= Your instructions =
Return every line of the material exactly.

= Data listing =
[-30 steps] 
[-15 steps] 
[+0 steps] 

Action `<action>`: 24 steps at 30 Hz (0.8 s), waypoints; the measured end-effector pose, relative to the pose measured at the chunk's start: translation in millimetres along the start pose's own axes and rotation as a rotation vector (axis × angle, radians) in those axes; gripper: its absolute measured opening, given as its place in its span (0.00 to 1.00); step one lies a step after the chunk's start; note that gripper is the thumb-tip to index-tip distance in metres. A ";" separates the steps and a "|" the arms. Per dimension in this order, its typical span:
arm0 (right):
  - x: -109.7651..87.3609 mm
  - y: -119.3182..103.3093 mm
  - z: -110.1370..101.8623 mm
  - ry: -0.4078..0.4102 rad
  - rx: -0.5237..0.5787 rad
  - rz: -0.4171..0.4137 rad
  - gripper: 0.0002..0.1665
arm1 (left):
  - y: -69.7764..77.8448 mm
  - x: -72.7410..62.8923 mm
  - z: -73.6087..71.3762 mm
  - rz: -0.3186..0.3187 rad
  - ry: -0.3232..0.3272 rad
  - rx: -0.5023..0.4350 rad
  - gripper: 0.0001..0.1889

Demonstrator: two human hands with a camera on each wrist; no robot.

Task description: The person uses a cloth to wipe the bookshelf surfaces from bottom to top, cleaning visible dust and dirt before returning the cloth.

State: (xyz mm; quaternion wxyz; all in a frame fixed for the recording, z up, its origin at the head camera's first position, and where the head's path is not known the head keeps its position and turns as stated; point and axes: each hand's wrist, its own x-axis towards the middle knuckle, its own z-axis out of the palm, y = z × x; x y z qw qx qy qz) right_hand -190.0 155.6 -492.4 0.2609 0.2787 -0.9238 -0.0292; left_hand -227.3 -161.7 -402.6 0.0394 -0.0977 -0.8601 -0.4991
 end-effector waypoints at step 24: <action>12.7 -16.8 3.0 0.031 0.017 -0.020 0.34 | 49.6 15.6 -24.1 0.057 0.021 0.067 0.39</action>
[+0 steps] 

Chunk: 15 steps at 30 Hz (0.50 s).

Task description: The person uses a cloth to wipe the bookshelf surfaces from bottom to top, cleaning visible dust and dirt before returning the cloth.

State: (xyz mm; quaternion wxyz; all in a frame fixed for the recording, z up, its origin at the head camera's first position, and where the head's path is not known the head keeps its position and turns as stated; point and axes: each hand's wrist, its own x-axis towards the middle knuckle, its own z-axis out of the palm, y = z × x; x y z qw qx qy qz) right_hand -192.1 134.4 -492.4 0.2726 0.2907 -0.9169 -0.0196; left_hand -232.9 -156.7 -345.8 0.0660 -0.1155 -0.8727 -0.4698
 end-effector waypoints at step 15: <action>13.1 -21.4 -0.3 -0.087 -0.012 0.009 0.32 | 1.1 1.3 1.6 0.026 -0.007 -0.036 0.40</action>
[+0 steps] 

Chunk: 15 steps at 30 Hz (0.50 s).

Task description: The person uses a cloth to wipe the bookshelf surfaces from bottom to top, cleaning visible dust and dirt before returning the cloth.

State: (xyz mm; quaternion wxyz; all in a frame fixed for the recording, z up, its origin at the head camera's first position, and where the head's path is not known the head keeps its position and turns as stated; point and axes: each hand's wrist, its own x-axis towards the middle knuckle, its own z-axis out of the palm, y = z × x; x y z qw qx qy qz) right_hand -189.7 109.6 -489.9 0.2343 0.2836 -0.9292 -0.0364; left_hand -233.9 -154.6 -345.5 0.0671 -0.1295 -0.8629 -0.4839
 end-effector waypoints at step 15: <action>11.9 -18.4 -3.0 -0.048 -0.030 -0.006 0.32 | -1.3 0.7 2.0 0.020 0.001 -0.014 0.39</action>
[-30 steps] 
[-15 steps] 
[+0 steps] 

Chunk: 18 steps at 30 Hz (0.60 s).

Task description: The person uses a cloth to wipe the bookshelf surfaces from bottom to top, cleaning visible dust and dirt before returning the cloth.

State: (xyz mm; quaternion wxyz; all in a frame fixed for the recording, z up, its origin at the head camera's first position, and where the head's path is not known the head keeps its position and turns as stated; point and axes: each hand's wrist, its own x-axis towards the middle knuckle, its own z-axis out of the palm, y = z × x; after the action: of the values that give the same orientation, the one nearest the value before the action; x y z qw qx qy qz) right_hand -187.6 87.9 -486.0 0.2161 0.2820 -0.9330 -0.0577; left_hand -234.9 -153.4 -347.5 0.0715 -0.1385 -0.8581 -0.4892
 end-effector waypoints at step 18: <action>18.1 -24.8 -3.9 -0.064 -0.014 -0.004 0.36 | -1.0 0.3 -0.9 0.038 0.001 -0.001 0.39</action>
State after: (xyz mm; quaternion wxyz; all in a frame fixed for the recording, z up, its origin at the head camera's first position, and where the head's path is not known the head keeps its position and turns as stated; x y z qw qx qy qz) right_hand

= Written reply =
[-30 steps] 
[-15 steps] 
[+0 steps] 

Action `<action>`: 24 steps at 30 Hz (0.8 s), waypoints; the measured end-effector pose, relative to the pose measured at the chunk's start: translation in millimetres along the start pose's own axes and rotation as a rotation vector (axis × angle, radians) in those axes; gripper: its absolute measured opening, given as its place in its span (0.00 to 1.00); step one lies a step after the chunk's start; note that gripper is the thumb-tip to index-tip distance in metres. A ";" separates the steps and a "|" the arms. Per dimension in this order, its typical span:
arm0 (right):
  - x: -109.7651..87.3609 mm
  - y: -119.3182..103.3093 mm
  - z: -110.1370..101.8623 mm
  - ry: -0.4078..0.4102 rad
  - rx: -0.5237..0.5787 rad
  - rz: -0.4171..0.4137 rad
  - gripper: 0.0002..0.1665
arm1 (left):
  - y: -69.7764..77.8448 mm
  - x: -72.7410..62.8923 mm
  - z: -73.6087..71.3762 mm
  - rz: -0.3186..0.3187 rad
  - ry: -0.3232..0.3272 rad
  - rx: -0.5023..0.4350 rad
  - gripper: 0.0001..0.1889

Demonstrator: two human hands with a camera on each wrist; no robot.

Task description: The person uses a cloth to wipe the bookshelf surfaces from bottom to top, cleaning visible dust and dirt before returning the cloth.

State: (xyz mm; quaternion wxyz; all in a frame fixed for the recording, z up, its origin at the head camera's first position, and where the head's path is not known the head keeps its position and turns as stated; point and axes: each hand's wrist, its own x-axis towards the middle knuckle, its own z-axis out of the palm, y = z × x; x y z qw qx qy qz) right_hand -190.0 155.6 -492.4 0.2609 0.2787 -0.9238 -0.0292; left_hand -227.3 -161.7 -402.6 0.0394 -0.0977 -0.8601 -0.4991
 end-effector waypoints at step 24: <action>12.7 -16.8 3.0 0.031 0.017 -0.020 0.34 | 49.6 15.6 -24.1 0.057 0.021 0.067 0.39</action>
[+0 steps] 

Chunk: 15 steps at 30 Hz (0.50 s).

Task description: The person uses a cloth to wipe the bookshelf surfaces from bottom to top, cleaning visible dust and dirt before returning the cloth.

State: (xyz mm; quaternion wxyz; all in a frame fixed for the recording, z up, its origin at the head camera's first position, and where the head's path is not known the head keeps its position and turns as stated; point and axes: each hand's wrist, its own x-axis towards the middle knuckle, its own z-axis out of the palm, y = z × x; x y z qw qx qy qz) right_hand -192.1 134.4 -492.4 0.2726 0.2907 -0.9169 -0.0196; left_hand -232.9 -156.7 -345.8 0.0660 -0.1155 -0.8727 -0.4698
 end-effector waypoints at step 15: <action>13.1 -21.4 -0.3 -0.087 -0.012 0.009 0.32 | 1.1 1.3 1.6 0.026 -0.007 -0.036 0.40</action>
[+0 steps] 

Chunk: 15 steps at 30 Hz (0.50 s).

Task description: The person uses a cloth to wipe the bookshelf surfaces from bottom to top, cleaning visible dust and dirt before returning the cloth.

State: (xyz mm; quaternion wxyz; all in a frame fixed for the recording, z up, its origin at the head camera's first position, and where the head's path is not known the head keeps its position and turns as stated; point and axes: each hand's wrist, its own x-axis towards the middle knuckle, its own z-axis out of the palm, y = z × x; x y z qw qx qy qz) right_hand -189.7 109.6 -489.9 0.2343 0.2836 -0.9292 -0.0364; left_hand -233.9 -154.6 -345.5 0.0671 -0.1295 -0.8629 -0.4839
 end-effector waypoints at step 15: <action>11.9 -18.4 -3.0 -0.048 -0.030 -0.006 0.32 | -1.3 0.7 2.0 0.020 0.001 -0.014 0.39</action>
[-30 steps] 
[-15 steps] 
[+0 steps] 

Chunk: 18 steps at 30 Hz (0.60 s).

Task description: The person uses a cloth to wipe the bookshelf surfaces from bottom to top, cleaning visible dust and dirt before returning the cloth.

State: (xyz mm; quaternion wxyz; all in a frame fixed for the recording, z up, its origin at the head camera's first position, and where the head's path is not known the head keeps its position and turns as stated; point and axes: each hand's wrist, its own x-axis towards the middle knuckle, its own z-axis out of the palm, y = z × x; after the action: of the values that give the same orientation, the one nearest the value before the action; x y z qw qx qy qz) right_hand -187.6 87.9 -486.0 0.2161 0.2820 -0.9330 -0.0577; left_hand -234.9 -153.4 -347.5 0.0715 -0.1385 -0.8581 -0.4892
 end-effector waypoints at step 18: <action>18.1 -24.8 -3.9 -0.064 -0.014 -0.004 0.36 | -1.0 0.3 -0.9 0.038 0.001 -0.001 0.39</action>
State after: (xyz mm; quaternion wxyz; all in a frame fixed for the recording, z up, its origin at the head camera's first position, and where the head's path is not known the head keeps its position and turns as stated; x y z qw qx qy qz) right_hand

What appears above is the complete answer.